Exercise aim:
Only one stretch of the listing below is wanted. Give it again exactly, from the line with "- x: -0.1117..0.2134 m" through the line with "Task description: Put".

Data extract section start

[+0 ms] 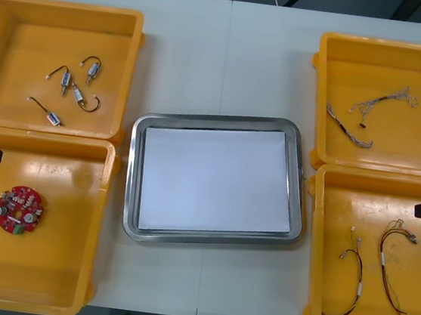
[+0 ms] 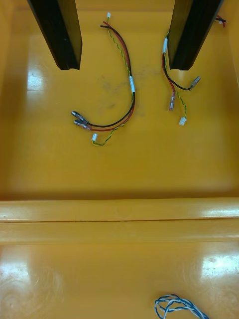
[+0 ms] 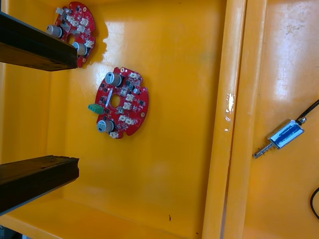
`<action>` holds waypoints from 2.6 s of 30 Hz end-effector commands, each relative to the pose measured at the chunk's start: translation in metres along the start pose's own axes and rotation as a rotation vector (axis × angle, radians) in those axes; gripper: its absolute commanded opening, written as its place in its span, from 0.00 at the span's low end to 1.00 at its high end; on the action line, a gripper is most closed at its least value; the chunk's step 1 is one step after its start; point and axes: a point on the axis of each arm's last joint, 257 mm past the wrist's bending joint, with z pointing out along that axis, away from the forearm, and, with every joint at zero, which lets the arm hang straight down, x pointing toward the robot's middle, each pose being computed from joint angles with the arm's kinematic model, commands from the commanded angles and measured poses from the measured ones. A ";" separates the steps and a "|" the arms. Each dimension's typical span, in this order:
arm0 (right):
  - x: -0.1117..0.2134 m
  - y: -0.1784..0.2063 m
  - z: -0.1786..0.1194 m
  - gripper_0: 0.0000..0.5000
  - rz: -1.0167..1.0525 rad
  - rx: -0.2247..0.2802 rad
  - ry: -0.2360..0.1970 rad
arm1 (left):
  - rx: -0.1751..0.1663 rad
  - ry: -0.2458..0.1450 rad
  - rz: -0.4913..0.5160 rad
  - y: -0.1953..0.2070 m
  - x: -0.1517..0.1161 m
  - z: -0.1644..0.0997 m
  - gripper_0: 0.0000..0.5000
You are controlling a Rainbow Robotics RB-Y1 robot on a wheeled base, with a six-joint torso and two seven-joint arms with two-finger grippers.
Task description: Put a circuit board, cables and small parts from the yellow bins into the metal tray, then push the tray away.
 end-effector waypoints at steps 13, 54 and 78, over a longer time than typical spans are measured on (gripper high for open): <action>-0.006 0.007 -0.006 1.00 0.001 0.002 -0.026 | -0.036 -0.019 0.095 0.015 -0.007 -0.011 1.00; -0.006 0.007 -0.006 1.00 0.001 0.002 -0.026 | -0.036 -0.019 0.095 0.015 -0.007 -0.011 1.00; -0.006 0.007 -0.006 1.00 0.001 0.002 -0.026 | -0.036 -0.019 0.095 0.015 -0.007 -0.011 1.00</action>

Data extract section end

Task response:
  - x: -0.1117..0.2134 m
  - y: -0.1784..0.2063 m
  - z: -0.1786..0.1194 m
  - gripper_0: 0.0000..0.5000
  - rz: -1.0167..1.0525 rad
  - rx: -0.2247..0.2802 rad
  - ry: -0.2360..0.1970 rad
arm1 (left):
  - rx: -0.1751..0.1663 rad
  - ry: -0.2458..0.1450 rad
  - rz: -0.4913..0.5160 rad
  - y: -0.1953..0.2070 m
  - x: -0.1517..0.1161 m
  - z: -0.1644..0.0997 m
  - gripper_0: 0.0000..0.5000
You are controlling a Rainbow Robotics RB-Y1 robot on a wheeled base, with a six-joint torso and two seven-joint arms with two-finger grippers.
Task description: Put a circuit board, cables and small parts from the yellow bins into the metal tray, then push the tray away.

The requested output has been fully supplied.